Wednesday, January 8, 2014

Rebel jihadist Aleppo HQ seized

Syria rebels capture ISIS headquarters in Aleppo

Rebels outside the children's hospital in Aleppo's Qadi Askar district that had become headquarters of the Islamic State in Iraq and the Levant (ISIS) (8 January 2014) Dozens of prisoners were reportedly freed when the ISIS base was captured

Islamist rebels have captured the headquarters of the al-Qaeda-affiliated Islamic State in Iraq and the Levant (ISIS) in the Syrian city of Aleppo.

The Syrian Observatory for Human Rights said it was not clear what had happened to the jihadists who had been at the hospital in the Qadi Askar district.

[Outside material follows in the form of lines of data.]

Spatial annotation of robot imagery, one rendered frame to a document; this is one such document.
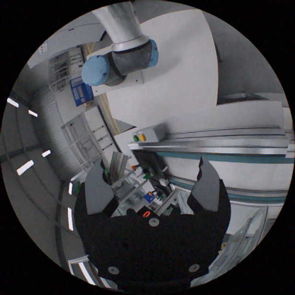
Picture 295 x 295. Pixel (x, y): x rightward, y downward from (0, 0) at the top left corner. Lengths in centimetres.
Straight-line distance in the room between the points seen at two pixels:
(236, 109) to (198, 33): 30
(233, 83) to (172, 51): 90
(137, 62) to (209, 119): 31
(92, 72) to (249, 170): 62
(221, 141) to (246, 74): 106
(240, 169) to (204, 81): 34
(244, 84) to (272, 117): 87
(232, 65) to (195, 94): 95
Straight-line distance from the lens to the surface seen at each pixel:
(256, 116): 38
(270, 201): 57
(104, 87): 57
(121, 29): 28
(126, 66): 32
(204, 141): 31
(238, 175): 43
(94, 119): 452
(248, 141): 30
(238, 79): 124
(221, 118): 38
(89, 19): 288
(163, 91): 45
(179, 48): 42
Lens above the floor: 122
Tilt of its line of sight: 29 degrees down
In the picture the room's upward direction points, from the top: 126 degrees counter-clockwise

Inside, the rebels found dozens of prisoners and the bodies of several men who appeared to have been executed.

Recent days have seen fierce fighting between ISIS and other rebel groups.

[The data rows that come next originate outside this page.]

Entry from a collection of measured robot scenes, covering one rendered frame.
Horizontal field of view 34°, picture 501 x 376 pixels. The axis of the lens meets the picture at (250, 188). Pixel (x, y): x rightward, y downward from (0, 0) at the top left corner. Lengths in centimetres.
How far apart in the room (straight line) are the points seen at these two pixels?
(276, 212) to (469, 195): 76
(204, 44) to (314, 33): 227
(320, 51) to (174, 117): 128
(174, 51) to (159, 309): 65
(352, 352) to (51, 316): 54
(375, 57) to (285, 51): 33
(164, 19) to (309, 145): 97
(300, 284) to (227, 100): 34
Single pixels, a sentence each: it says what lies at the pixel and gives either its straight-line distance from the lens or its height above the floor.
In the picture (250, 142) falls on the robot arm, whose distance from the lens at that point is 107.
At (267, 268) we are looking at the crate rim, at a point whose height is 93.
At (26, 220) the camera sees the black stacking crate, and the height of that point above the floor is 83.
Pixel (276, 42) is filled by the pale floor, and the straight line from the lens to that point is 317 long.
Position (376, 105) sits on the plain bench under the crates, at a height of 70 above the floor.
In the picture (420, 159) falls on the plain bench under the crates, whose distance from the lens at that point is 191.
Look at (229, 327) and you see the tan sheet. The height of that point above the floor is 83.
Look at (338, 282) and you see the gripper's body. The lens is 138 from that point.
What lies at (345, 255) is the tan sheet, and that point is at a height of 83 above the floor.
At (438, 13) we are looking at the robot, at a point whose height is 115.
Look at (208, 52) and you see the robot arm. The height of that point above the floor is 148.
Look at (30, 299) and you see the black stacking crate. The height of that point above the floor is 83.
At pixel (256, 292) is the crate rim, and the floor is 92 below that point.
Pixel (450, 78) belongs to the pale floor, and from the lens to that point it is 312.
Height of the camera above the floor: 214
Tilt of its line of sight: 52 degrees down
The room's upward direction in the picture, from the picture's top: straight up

More than 270 people, including 46 civilians, have been killed in the worst rebel-on-rebel violence since the uprising in Syria began in March 2011, according to the Syrian Observatory, a UK-based activist group.

'Save the battlefields'

Attacks on fellow rebels and the abuse of civilian opponents of President Bashar al-Assad's government by ISIS's predominantly foreign fighters have led to increasingly frequent confrontations in recent months.

The latest clashes erupted on Friday when rebels led by the Islamic Front, a relatively new coalition of Islamist groups, launched what appeared to a series of co-ordinated strikes against ISIS in northern and eastern Syria. The offensive was backed by the National Coalition.

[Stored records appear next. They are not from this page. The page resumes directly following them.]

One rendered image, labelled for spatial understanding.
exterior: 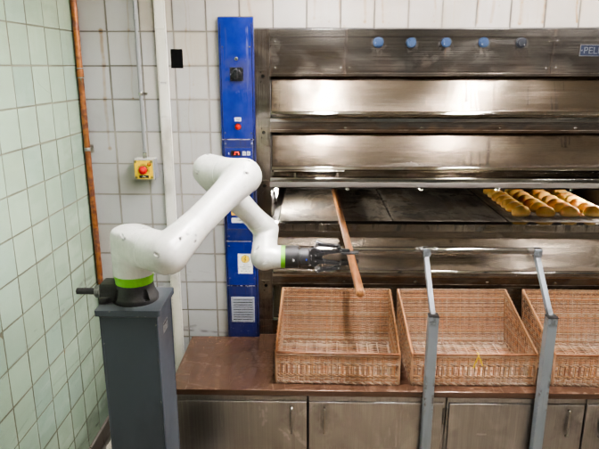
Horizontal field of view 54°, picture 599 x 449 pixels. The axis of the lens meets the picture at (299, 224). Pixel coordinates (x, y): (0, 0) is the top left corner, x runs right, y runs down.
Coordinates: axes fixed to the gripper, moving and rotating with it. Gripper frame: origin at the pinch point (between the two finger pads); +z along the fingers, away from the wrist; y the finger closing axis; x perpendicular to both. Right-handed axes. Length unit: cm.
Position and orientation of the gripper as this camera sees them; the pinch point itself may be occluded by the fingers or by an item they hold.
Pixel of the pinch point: (349, 257)
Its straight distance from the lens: 238.0
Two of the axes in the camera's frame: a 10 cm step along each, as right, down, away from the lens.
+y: 0.0, 9.7, 2.6
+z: 10.0, 0.0, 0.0
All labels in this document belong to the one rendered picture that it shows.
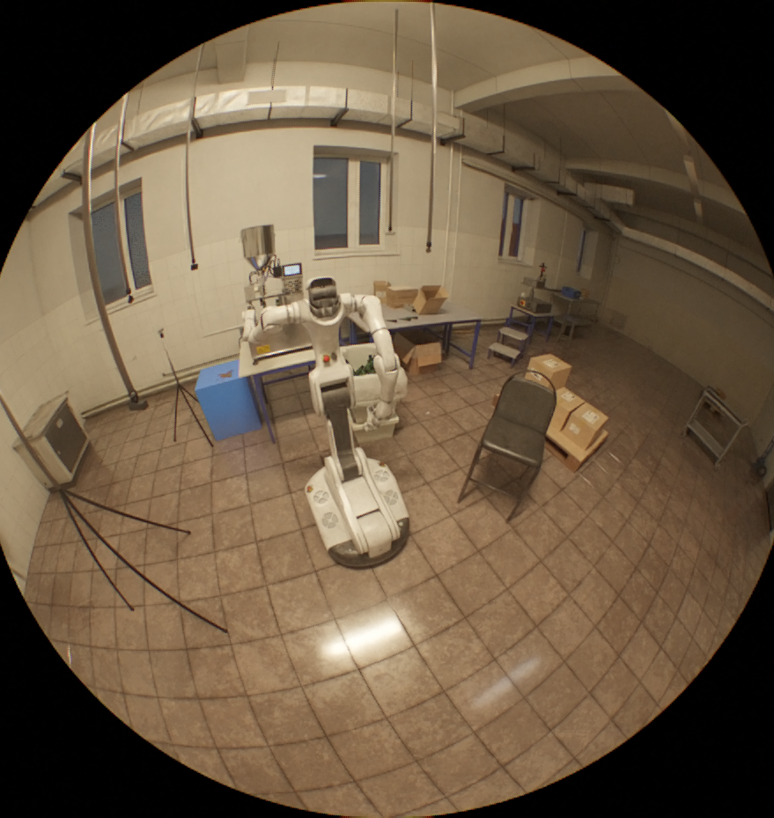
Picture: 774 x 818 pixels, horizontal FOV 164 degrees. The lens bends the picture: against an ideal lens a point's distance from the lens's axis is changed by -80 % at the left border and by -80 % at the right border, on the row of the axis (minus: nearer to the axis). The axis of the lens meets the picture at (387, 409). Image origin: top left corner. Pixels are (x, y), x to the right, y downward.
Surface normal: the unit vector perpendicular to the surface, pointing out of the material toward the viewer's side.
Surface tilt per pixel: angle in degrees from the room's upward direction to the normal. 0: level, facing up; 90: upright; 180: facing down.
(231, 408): 90
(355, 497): 12
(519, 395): 77
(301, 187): 90
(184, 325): 90
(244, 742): 0
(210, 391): 90
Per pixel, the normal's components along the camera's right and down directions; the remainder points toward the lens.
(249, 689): 0.02, -0.80
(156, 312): 0.43, 0.54
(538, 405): -0.57, 0.28

On Wednesday, the Syrian Observatory reported that ISIS's main base in Aleppo, a former children's hospital, had been captured by several Islamist brigades, adding that it was unclear what had happened to the "hundreds" of fighters who had been there.

Men carry the body of a man apparently executed at an ISIS base in Aleppo (8 January 2014) The bodies of apparently executed men were found at the captured ISIS base

However, dozens of their prisoners were reportedly found and freed.

Heavy fighting was also reported on Wednesday to the east in the city of Raqqa, the only provincial capital to be controlled by rebel forces.

Overnight, a car bomb was detonated near a rebel base in the town of Tal Abyad, next to the Turkish border to the north of Raqqa, the Syrian Observatory said.

Elsewhere, dozens of ISIS fighters were withdrawn from Deir al-Zour to reinforce the group in Raqqa, and 100 others surrendered in Aleppo's Saliheen district, it added.

On Tuesday evening, an ISIS spokesman warned its rivals that it would "crush them completely and kill the conspiracy in its cradle".

Abu Mohammed al-Adnani also said it considered members of the opposition alliance, the National Coalition, and the Supreme Military Council of the Western-backed Free Syrian Army as "legitimate targets".

"Kill them wherever you find them and without dignity," he said. "They launched this war against us and started it."

His audio statement was published hours after the head of the other al-Qaeda affiliate operating in Syria, the al-Nusra Front, called for a ceasefire, an exchange of prisoners and the establishment of an Islamic committee to mediate disputes.

Rebel fighters prepare to fire a mortar at ISIS fighters in Aleppo (7 January 2014) Rebel groups have launched a series of co-ordinated strikes on ISIS

Abu Mohammed al-Julani said the rebel infighting "risks costing us dearly on the ground if it continues" and urged all rebels to "give priority to the fight against the regime".

"Some groups may agree to this and others are waiting until other sides agree, and other sides are putting off a response," he said. "There is still an opportunity to save the battlefields."

Al-Nusra is believed to have been created in mid-2011 with the help of a jihadist militant umbrella group in Iraq that includes al-Qaeda, the Islamic State of Iraq (ISI).

In April 2013, ISI leader Abu Bakr al-Baghdadi announced the merger of his group and al-Nusra, creating the Islamic State in Iraq and the Levant (ISIS). But the move was rejected by Julani and al-Qaeda's overall leader, Ayman al-Zawahiri, who recognised al-Nusra as its Syrian offshoot.

Since then, ISIS and al-Nusra have operated as separate entities, with the latter focusing on toppling Mr Assad and maintaining better relations with other Islamist rebels. ISIS has seemed to be more concerned by territorial gains and implementing its extreme interpretation of Islamic law.